Phosphat PO43-

Phosphor ist ein sehr reaktives Element und kommt daher in der Natur nicht elementar, sondern nur in Form verschiedener organischer und anorganischer Verbindungen vor. Im natürlichen, unbelasteten Grund- und Gebirgswasser liegt Phosphat hauptsächlich als löslicher Bestandteil, das Phosphat, vor.

Die industrielle Gesellschaft hat einen wesentlichen Einfluss auf die Phosphorgehalte im Grund-, Oberflächen- und Trinkwasser.

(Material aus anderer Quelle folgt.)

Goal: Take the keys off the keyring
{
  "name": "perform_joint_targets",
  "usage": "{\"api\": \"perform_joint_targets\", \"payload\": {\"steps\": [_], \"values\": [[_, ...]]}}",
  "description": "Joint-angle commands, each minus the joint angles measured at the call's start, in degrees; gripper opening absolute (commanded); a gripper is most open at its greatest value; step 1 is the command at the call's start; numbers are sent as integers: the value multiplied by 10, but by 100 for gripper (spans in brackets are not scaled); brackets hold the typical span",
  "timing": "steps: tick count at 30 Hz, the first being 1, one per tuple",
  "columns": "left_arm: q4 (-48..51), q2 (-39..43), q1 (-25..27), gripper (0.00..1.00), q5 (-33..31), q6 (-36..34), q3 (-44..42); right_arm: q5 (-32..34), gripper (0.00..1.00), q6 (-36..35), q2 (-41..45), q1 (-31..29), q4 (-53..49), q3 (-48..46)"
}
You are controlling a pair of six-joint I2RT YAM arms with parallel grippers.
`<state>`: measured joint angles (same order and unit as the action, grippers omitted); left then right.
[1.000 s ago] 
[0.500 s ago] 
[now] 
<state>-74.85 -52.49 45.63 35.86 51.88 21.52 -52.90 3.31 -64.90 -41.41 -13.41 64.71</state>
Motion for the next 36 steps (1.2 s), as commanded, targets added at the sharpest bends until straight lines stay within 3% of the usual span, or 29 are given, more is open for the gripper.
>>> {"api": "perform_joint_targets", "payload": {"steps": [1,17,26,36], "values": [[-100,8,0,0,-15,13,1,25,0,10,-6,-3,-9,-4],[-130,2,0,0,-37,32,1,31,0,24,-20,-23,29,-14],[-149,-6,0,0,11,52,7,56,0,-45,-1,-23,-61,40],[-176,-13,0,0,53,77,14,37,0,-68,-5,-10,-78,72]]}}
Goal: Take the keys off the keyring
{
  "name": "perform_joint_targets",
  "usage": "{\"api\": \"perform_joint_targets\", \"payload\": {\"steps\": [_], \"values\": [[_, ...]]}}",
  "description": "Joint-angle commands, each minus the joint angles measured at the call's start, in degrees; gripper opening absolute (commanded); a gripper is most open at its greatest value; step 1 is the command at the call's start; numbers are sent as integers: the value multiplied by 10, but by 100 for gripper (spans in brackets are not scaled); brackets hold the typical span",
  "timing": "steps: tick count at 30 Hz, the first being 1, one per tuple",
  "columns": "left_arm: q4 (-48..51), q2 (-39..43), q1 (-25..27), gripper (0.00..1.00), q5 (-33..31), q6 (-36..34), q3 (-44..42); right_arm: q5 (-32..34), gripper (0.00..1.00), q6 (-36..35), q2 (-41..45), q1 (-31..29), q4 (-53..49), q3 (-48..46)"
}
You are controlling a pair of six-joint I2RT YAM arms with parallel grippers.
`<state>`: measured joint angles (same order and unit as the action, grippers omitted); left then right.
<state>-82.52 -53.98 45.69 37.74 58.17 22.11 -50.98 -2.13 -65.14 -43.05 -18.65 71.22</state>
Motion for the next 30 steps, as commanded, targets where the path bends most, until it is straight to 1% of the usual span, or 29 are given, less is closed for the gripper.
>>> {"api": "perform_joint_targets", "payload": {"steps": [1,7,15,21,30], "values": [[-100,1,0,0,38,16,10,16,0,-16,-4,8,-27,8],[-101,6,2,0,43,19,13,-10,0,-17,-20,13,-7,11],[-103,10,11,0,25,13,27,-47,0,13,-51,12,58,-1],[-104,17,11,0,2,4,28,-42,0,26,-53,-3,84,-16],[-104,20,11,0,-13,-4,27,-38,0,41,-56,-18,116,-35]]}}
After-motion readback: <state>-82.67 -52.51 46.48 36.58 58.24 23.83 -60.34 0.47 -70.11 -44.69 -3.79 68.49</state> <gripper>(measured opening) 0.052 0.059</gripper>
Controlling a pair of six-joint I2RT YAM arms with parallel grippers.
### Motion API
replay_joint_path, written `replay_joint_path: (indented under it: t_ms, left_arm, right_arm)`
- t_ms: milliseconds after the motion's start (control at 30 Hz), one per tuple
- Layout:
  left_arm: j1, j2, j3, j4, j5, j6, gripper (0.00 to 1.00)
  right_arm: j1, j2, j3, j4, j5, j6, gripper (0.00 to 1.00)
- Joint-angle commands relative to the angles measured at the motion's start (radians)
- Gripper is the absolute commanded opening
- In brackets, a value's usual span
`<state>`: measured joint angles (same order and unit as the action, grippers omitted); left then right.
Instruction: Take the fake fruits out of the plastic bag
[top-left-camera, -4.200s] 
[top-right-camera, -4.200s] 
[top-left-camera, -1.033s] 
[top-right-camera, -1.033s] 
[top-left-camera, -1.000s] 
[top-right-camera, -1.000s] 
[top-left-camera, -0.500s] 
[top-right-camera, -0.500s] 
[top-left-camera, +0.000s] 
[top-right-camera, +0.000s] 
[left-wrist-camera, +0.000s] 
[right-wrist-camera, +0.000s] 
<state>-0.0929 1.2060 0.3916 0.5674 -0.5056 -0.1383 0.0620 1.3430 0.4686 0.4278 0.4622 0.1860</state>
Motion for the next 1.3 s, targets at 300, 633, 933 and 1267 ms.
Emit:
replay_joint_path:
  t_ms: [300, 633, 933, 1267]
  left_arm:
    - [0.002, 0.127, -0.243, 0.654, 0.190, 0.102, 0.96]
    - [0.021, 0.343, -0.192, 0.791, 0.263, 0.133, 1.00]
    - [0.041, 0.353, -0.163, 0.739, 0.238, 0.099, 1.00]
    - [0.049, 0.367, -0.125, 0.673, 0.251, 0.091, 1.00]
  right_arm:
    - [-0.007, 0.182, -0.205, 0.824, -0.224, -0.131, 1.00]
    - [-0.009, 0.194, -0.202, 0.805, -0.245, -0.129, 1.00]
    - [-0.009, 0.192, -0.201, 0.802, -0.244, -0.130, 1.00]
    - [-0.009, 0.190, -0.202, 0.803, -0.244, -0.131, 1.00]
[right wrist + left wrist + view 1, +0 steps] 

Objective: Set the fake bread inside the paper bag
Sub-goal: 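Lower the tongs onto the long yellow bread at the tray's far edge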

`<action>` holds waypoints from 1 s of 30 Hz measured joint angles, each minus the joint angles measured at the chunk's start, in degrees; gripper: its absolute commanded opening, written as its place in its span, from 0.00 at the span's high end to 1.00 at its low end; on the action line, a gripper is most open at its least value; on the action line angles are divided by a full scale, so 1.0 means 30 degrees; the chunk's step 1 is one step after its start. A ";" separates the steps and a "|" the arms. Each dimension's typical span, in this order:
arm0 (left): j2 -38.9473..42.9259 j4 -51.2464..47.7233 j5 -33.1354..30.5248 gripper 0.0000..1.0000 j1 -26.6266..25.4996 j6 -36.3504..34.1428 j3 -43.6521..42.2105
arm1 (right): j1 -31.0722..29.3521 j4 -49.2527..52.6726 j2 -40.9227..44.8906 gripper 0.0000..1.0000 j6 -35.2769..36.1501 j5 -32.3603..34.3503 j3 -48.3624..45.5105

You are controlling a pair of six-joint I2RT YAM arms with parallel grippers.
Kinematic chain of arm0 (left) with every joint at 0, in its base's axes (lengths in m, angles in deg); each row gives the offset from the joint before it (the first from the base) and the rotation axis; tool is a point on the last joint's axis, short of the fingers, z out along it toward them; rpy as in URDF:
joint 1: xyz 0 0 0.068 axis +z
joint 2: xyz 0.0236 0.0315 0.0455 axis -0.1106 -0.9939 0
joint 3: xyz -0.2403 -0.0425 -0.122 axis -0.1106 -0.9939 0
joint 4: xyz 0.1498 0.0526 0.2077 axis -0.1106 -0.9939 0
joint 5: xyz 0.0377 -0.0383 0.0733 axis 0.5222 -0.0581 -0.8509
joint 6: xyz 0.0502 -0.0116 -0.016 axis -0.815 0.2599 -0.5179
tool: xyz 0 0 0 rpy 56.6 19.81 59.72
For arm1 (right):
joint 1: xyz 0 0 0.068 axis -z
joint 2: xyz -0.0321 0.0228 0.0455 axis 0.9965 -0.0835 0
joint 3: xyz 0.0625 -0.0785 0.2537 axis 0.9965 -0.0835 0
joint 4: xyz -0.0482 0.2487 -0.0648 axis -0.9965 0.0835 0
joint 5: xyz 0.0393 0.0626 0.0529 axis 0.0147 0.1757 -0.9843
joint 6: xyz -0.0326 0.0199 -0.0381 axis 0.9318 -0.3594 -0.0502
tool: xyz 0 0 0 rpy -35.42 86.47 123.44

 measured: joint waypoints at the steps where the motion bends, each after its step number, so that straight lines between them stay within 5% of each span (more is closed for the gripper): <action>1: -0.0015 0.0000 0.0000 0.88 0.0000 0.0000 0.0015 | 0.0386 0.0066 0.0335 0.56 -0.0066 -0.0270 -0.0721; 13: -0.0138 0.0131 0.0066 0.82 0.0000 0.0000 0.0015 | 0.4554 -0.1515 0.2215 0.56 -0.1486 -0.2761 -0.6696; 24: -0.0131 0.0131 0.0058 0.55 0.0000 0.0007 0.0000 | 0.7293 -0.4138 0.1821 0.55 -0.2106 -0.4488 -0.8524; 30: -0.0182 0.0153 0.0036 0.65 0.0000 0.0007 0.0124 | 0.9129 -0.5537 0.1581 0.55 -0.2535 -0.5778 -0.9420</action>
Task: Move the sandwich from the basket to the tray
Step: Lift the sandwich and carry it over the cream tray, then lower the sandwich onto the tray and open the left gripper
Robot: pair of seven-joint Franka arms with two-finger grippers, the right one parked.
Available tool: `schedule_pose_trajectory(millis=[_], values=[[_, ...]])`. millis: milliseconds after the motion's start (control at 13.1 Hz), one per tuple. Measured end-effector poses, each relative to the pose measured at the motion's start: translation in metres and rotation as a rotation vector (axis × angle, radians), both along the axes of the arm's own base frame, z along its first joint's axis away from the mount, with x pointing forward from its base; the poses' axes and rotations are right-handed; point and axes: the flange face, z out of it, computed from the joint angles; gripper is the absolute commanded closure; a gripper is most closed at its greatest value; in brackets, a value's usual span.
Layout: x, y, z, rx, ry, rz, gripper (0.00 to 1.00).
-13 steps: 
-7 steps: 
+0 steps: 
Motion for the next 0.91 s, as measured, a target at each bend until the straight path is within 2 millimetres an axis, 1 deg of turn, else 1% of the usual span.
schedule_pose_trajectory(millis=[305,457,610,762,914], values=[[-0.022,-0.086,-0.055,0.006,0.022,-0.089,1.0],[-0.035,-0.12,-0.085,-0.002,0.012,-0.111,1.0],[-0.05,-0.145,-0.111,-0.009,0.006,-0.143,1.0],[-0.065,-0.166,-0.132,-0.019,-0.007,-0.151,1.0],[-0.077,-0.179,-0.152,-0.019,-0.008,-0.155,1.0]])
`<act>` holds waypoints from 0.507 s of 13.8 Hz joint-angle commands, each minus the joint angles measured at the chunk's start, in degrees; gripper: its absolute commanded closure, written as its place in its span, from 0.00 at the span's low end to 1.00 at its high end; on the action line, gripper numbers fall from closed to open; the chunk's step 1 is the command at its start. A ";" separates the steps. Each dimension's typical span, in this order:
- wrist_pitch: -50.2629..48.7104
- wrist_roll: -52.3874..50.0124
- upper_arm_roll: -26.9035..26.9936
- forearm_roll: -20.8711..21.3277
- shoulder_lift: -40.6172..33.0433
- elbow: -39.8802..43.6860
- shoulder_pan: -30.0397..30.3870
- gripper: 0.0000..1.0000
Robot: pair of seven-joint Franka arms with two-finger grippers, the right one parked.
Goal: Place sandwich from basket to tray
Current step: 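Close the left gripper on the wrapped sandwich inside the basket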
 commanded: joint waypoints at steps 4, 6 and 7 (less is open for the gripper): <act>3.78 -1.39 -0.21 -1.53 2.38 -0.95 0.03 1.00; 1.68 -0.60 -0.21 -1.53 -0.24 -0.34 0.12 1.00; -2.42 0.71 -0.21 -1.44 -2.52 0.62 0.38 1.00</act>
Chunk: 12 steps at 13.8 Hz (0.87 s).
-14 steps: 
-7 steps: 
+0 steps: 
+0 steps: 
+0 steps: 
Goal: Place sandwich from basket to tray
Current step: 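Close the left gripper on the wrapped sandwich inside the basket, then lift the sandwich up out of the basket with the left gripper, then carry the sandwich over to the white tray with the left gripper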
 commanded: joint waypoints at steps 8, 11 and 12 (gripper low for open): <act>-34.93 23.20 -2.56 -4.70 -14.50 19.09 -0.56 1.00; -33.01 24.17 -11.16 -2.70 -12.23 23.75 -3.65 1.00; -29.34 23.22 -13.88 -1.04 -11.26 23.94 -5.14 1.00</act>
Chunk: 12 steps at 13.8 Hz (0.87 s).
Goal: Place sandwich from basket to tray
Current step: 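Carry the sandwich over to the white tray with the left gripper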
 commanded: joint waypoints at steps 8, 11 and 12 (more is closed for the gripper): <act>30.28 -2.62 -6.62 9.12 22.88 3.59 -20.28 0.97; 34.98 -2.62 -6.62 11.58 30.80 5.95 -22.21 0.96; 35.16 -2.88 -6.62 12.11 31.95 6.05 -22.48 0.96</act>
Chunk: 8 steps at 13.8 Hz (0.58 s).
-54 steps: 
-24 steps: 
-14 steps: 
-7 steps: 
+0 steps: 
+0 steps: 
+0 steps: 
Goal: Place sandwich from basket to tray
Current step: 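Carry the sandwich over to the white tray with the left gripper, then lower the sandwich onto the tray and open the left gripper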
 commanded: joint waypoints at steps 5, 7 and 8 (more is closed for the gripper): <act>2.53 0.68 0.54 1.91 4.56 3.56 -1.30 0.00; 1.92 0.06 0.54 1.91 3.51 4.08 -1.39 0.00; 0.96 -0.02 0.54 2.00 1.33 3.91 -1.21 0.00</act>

Bedingt durch eine Vielzahl von phosphorhaltigen Produkten in Haushalt und Industrie ist in den letzten Jahrzehnten eine ernst zunehmende Phosphatbelastung der Umwelt eingetreten.

Ein Großteil des konsumierten Phosphors ist als natürlicher Bestandteil in Nahrungsmitteln enthalten. Der Rest stammt aus Wasch-, Reinigungs- und Spülmitteln. Der größte Teil des Phosphors wird über die kommunale Kanalisation den Kläranlagen zugeführt, dort in eine schwerlösliche Form überführt und abfiltriert.

Da Phosphor in seinen verschiedenen organischen Bindungsformen ein unverzichtbarer Bestandteil nahezu sämtlicher Organismen und Pflanzen ist, gelten phosphatreiche Substanzen als bewährte Düngestoffe, wie zum Beispiel Gülle oder Kunstdünger. Durch einen übermäßigen Gebrauch phosphatreicher Düngemittel können sehr hohe Phosphatkonzentrationen im Boden entstehen.

Das Auswaschen intensiv landwirtschaftlich genutzter Böden durch Regenwasser kann dann zu erhöhten Phosphatgehalten im Grund- und Oberflächenwasser führen. Phosphor hat keine bisher nachgewiesene gesundheitsbeeinträchtigende Eigenschaft. Aufgrund der wachstumsfördernden Wirkung auf Pflanzen kann jedoch ein erhöhter Phosphorgehalt zur sogenannten Eutrophierung von Gewässern führen. Ebenso wie bei erhöhten Nitratgehalten führt dann ein durch übermäßiges Pflanzenwachstum hervorgerufener Fäulnisprozess zu einer Sauerstoffverarmung im Gewässer. Die Folge ist ein „Umkippen“ des Gewässers und das Ausbilden eines lebensfeindlichen, anaeroben Milieus.

Ein erhöhter Phosphatgehalt im Trinkwasser ist auch ein wichtiger Hinweis auf die mögliche Verschmutzung des Wassers mit Fäkalien. Der optimale Phosphatwert beträgt in sauberen Gewässern 0,03 mg/l bis 0,2 mg/l, bei verunreinigten Gewässern etwa 0,3 mg/l bis 12 mg/l.